• _Work instructions_
Nothing but the lines from the start of the entries below through the line containing "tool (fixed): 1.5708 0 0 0" should appear in the answer, copied exactly and free of pictures.

Records shown below:

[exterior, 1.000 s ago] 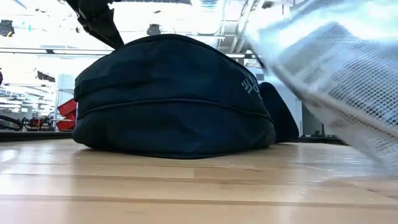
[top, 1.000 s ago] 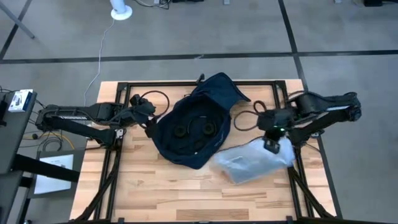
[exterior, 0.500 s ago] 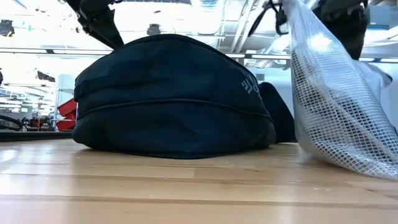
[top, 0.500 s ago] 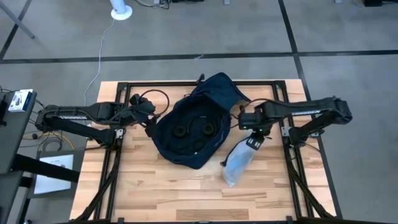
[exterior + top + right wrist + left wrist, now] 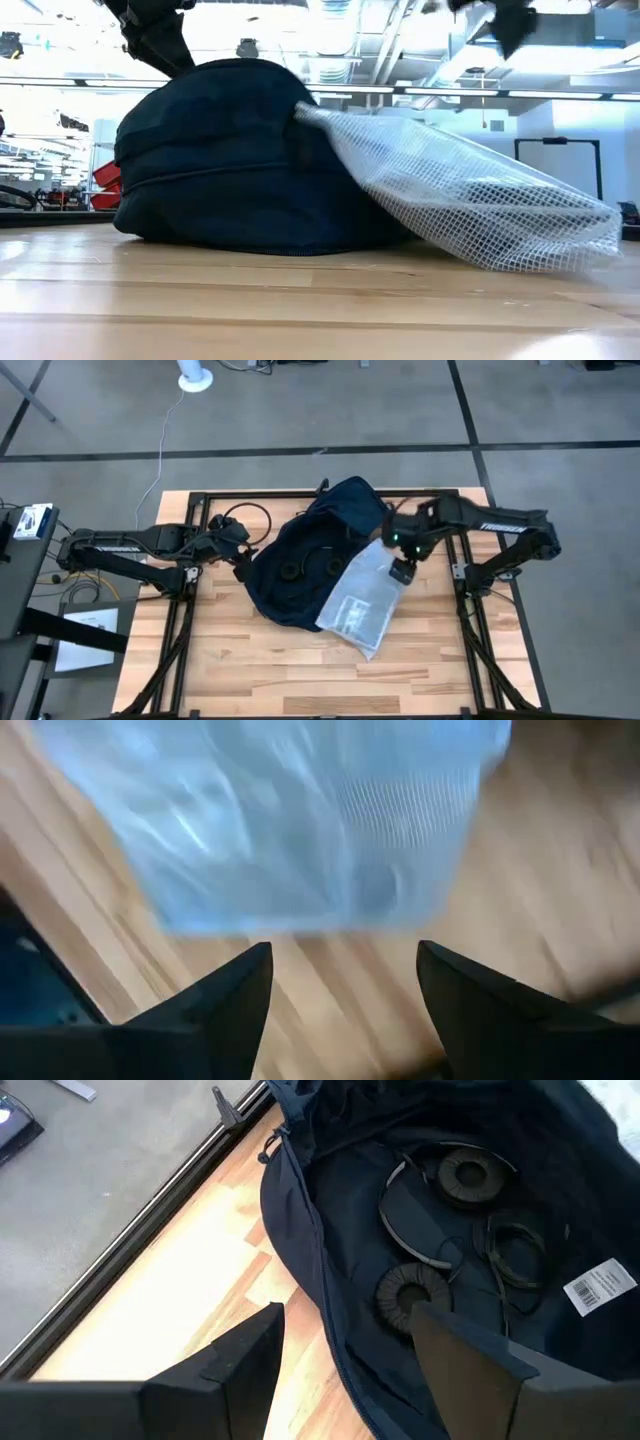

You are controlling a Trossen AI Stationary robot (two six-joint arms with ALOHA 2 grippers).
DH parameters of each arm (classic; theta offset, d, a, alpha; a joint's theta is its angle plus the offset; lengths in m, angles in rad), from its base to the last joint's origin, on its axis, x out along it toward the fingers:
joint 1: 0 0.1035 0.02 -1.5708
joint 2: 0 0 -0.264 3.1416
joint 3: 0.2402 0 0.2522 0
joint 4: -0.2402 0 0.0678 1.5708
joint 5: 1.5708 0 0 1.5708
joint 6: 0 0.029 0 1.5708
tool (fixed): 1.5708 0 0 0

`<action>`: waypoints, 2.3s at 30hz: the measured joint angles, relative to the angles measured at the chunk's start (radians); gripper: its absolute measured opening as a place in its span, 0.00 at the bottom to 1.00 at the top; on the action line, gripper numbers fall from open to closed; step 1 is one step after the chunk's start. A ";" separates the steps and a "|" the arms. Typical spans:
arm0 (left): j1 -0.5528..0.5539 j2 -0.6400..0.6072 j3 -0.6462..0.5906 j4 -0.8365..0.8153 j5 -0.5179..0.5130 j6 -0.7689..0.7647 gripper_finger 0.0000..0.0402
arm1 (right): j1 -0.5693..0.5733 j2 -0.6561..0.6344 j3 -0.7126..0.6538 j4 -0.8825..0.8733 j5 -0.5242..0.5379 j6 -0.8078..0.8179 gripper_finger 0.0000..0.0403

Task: Unpack backpack
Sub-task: Remove the white zip bag from the dark blue backpack, then remove the black headphones from the dark blue backpack

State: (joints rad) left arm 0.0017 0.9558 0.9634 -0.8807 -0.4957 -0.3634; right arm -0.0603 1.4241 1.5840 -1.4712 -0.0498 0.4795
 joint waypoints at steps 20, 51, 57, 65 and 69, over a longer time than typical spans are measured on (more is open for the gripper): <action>0.000 0.000 0.000 -0.032 -0.005 0.042 0.52 | -0.208 0.431 0.012 0.719 -0.042 -0.539 0.60; 0.117 0.000 -0.297 0.424 0.126 0.248 0.52 | -0.309 0.780 0.015 0.904 -0.031 -0.605 0.06; 0.117 0.000 -0.297 0.423 0.125 0.240 0.52 | -0.301 0.723 0.021 0.872 -0.027 -0.552 0.01; 0.117 0.000 -0.297 0.421 0.124 0.178 0.52 | -0.238 0.527 0.086 0.879 0.034 -0.553 0.01; 0.117 0.000 -0.297 0.418 0.124 0.158 0.52 | -0.199 0.421 0.104 0.930 0.113 -0.555 0.00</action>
State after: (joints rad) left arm 0.1188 0.9554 0.6666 -0.4628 -0.3714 -0.2051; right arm -0.2593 1.8452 1.6881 -0.5416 0.0628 -0.0759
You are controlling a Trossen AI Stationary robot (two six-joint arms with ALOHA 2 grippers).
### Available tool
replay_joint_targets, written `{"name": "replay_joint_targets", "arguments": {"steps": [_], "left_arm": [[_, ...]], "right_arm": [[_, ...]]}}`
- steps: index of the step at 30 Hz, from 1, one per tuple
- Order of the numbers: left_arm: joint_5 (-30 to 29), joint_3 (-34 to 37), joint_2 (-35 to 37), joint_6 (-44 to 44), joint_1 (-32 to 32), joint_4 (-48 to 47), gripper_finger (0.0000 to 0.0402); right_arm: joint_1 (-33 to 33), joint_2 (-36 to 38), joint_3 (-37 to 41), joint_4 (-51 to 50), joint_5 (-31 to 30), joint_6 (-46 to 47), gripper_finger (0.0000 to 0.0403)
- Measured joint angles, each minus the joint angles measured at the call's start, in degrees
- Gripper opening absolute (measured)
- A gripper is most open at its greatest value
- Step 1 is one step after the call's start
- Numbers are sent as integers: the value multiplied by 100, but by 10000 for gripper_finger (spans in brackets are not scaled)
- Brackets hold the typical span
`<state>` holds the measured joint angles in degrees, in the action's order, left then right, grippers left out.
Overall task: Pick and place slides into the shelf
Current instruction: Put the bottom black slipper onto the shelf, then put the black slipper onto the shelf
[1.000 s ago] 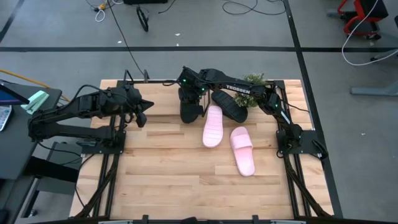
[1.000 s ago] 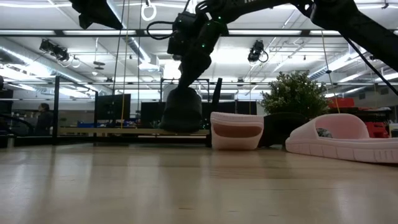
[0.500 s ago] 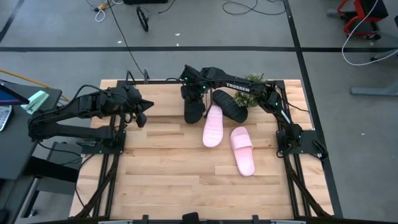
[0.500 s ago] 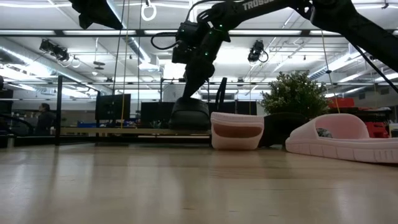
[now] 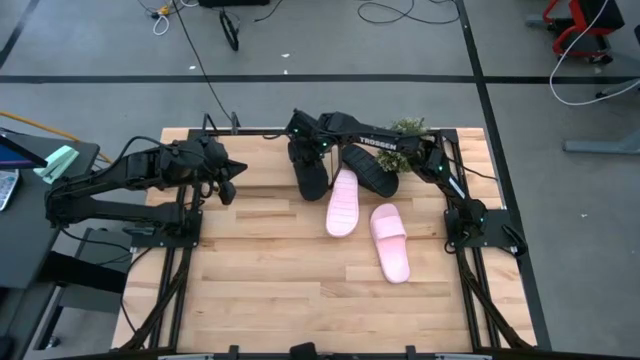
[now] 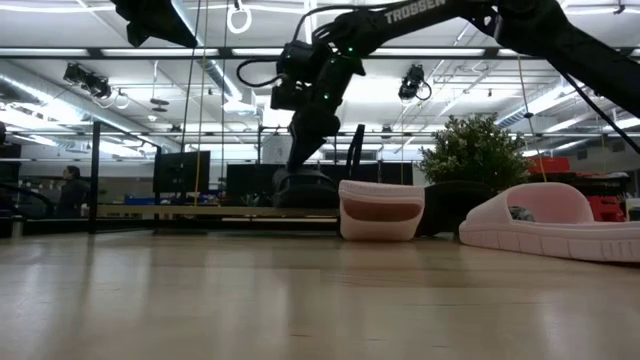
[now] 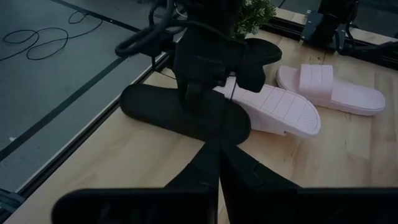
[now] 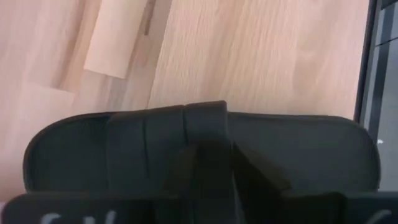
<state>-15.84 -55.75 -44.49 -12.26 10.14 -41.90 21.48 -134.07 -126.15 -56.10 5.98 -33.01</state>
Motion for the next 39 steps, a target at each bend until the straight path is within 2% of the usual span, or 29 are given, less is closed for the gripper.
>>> {"name": "replay_joint_targets", "arguments": {"steps": [5, 8, 12, 16, 18, 25, 31, 39], "left_arm": [[-1, 0, 0, -14, 1, -32, 24], [-2, 0, 0, -12, 1, -41, 20], [-1, 0, 0, -8, 1, -47, 11], [-2, 0, 0, 3, 1, -59, 9], [-2, 0, 0, 3, 3, -94, 11], [-1, 0, 0, 3, 3, -151, 25], [0, 0, 0, 3, 3, -152, 14], [-1, 0, 0, 95, 3, -152, 14]], "right_arm": [[-27, -34, 4, -28, -287, 127, 135], [-11, -10, 7, -125, -290, 118, 128], [24, 10, 4, -329, -266, 98, 85], [21, 10, 7, -512, -255, 86, 21], [22, 10, 7, -518, -258, 81, 8], [4, 9, -37, -526, -364, 85, 5], [-114, -1, -407, -387, -256, -10, 4], [-322, -8, -445, -351, -114, 43, 4]]}}
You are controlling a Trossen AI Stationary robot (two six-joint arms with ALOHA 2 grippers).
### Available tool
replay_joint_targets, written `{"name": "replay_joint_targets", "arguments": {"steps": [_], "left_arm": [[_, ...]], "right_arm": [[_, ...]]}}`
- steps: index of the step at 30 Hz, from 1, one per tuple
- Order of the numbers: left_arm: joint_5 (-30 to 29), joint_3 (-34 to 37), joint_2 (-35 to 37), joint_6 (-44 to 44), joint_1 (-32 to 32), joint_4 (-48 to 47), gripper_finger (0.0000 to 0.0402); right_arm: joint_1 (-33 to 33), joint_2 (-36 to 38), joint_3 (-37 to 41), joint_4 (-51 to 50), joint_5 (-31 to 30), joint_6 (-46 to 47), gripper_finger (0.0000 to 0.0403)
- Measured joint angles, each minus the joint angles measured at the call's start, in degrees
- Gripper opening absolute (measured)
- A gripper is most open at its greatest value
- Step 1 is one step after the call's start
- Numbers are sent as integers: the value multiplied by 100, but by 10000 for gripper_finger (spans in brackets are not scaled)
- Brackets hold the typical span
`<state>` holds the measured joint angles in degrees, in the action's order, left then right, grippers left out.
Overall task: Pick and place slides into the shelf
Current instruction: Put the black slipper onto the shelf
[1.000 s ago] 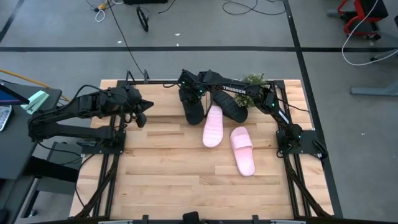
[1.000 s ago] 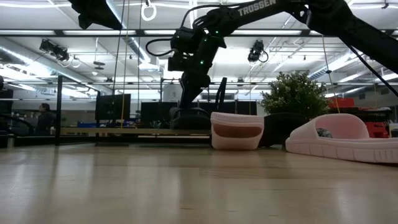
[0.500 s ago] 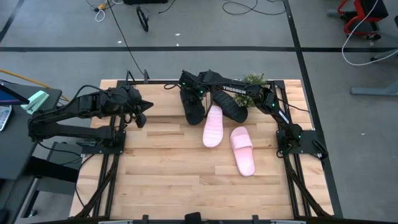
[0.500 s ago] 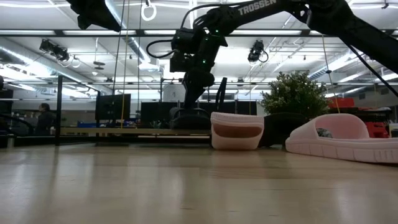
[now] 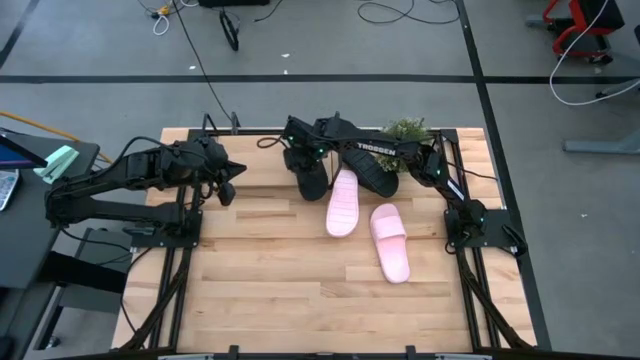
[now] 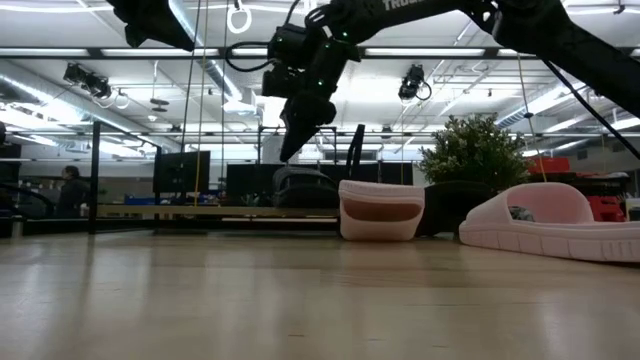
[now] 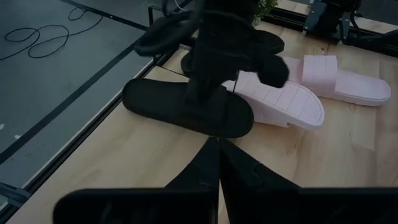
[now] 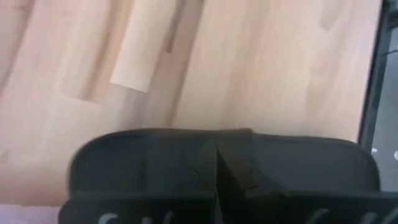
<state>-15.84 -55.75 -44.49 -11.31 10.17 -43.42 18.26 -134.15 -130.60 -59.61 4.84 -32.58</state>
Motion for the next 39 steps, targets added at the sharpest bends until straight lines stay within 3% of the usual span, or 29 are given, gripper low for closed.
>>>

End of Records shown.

• _Task result_
[exterior, 1.000 s ago] 
[top, 1.000 s ago] 
[exterior, 0.500 s ago] 
[top, 0.500 s ago] 
[exterior + top + right wrist + left wrist, now] 

You are controlling a Trossen AI Stationary robot (two six-joint arms with ALOHA 2 grippers).
DH parameters of each arm (classic; theta offset, d, a, alpha; a joint's theta is its angle plus the offset; lengths in m, angles in rad), from its base to the last joint's origin, on its axis, x out along it toward the fingers:
joint 1: 0 0.1035 0.02 -1.5708
joint 2: 0 0 -0.264 3.1416
joint 3: 0.2402 0 0.2522 0
joint 4: -0.2402 0 0.0678 1.5708
joint 5: 1.5708 0 0 1.5708
joint 6: 0 0.029 0 1.5708
tool (fixed): 1.5708 0 0 0

No more work remains on this exercise.